De acordo com o MP-RJ, o cálculo dos bloqueios foi individualizado e considerou os danos causados por cada réu ao Erário público com o acréscimo de multa civil. Na sentença, a magistrada afirmou ainda que a investigação teve como base provas obtidas a partir das delações premiadas de Jonas Lopes Filho e Jonas Lopes Neto, que denunciaram o recebimento de propina de empresas fornecedoras de quentinhas para os presídios do Rio, e também da Federação das Empresas de Ônibus do Estado, a Fetranspor.

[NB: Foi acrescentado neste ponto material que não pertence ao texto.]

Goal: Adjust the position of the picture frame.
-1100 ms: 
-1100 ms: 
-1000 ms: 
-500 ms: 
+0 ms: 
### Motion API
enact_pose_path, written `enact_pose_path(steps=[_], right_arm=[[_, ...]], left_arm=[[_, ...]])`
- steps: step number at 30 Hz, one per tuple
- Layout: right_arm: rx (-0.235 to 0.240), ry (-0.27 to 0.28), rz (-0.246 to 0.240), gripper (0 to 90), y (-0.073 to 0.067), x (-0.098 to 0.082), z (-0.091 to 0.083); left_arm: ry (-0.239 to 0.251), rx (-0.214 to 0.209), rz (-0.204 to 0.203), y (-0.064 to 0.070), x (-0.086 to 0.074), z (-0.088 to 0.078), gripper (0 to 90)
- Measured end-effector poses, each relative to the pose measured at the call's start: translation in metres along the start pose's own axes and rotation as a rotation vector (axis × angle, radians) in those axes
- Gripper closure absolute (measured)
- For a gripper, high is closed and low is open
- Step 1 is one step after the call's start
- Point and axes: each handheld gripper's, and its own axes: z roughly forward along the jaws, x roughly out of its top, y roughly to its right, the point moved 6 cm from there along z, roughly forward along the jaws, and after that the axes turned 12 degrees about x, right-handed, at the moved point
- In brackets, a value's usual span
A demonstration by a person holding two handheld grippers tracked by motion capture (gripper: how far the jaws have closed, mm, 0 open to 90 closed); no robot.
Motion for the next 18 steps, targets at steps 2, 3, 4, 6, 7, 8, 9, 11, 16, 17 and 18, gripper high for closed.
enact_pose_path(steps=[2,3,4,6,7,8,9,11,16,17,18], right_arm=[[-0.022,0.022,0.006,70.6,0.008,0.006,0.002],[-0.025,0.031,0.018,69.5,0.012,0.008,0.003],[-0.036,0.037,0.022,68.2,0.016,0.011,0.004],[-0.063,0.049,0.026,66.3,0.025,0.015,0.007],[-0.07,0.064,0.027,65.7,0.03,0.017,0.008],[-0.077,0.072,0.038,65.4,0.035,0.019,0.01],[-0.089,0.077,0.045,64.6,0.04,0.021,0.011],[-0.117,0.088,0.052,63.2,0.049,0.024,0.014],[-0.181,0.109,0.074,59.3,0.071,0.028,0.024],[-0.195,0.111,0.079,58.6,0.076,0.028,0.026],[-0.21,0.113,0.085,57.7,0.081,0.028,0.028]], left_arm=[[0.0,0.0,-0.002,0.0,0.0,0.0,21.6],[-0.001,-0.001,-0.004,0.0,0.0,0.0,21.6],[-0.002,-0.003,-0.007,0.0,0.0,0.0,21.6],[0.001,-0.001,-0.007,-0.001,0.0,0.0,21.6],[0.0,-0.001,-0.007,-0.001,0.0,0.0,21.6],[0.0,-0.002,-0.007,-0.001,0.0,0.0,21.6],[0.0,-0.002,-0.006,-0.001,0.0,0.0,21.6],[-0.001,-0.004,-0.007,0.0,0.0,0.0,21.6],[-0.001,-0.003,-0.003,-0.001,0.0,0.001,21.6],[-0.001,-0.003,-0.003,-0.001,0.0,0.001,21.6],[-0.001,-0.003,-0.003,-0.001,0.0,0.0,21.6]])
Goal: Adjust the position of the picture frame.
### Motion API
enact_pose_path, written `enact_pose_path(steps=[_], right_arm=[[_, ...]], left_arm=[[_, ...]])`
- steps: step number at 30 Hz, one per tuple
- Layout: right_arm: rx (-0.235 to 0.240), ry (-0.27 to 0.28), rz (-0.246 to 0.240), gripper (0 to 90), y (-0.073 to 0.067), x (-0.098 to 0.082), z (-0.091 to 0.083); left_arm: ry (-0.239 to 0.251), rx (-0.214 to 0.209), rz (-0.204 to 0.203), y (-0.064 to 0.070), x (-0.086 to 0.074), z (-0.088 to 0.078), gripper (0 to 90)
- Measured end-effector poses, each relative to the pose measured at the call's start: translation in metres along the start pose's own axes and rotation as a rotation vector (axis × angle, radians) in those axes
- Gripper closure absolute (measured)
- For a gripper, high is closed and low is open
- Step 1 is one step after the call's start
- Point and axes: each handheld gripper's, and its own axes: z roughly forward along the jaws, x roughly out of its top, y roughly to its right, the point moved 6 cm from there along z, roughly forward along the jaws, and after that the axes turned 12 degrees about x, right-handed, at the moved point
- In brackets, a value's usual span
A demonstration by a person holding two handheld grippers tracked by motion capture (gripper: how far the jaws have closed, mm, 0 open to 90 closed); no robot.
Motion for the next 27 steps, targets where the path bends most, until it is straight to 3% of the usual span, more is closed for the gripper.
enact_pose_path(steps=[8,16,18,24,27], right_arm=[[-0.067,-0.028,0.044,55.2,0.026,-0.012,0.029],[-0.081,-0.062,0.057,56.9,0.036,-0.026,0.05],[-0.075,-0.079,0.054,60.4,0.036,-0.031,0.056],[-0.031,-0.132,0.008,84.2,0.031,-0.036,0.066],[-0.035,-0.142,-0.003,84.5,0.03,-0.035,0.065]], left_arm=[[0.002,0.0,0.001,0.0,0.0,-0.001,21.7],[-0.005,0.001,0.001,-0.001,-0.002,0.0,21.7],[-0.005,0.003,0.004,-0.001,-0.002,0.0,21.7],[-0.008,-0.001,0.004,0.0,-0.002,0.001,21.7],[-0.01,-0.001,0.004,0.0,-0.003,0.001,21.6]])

O MP-RJ revelou também que, segundo a decisão, o ex-secretário estadual Marcelo Amorim foi reconhecido pelos colaboradores como um dos operadores do esquema de arrecadação de propinas.

“Considerando a gravidade dos fatos narrados e a intransponível evidência da existência de sólido esquema de corrupção instalado junto ao Tribunal de Contas do Estado por seus conselheiros, com o auxílio do então presidente da Alerj e do operador financeiro Marcelo Amorim, braço junto ao Executivo, valendo-se do exercício do cargo para obter vantagens ilícitas, defiro o pedido de afastamento”, aponta trecho da decisão.

Ainda conforme o texto, a juíza informa que deferiu segredo de Justiça restrito aos elementos informativos de prova que embasaram a ação civil pública proposta pelo MPRJ, oriundos do Inquérito 1.201 em tramitação no Superior Tribunal de Justiça (STJ). Os atos decisórios, no entanto, “serão necessariamente públicos dada a prevalência do interesse público à transparência das informações”, descreve a magistrada.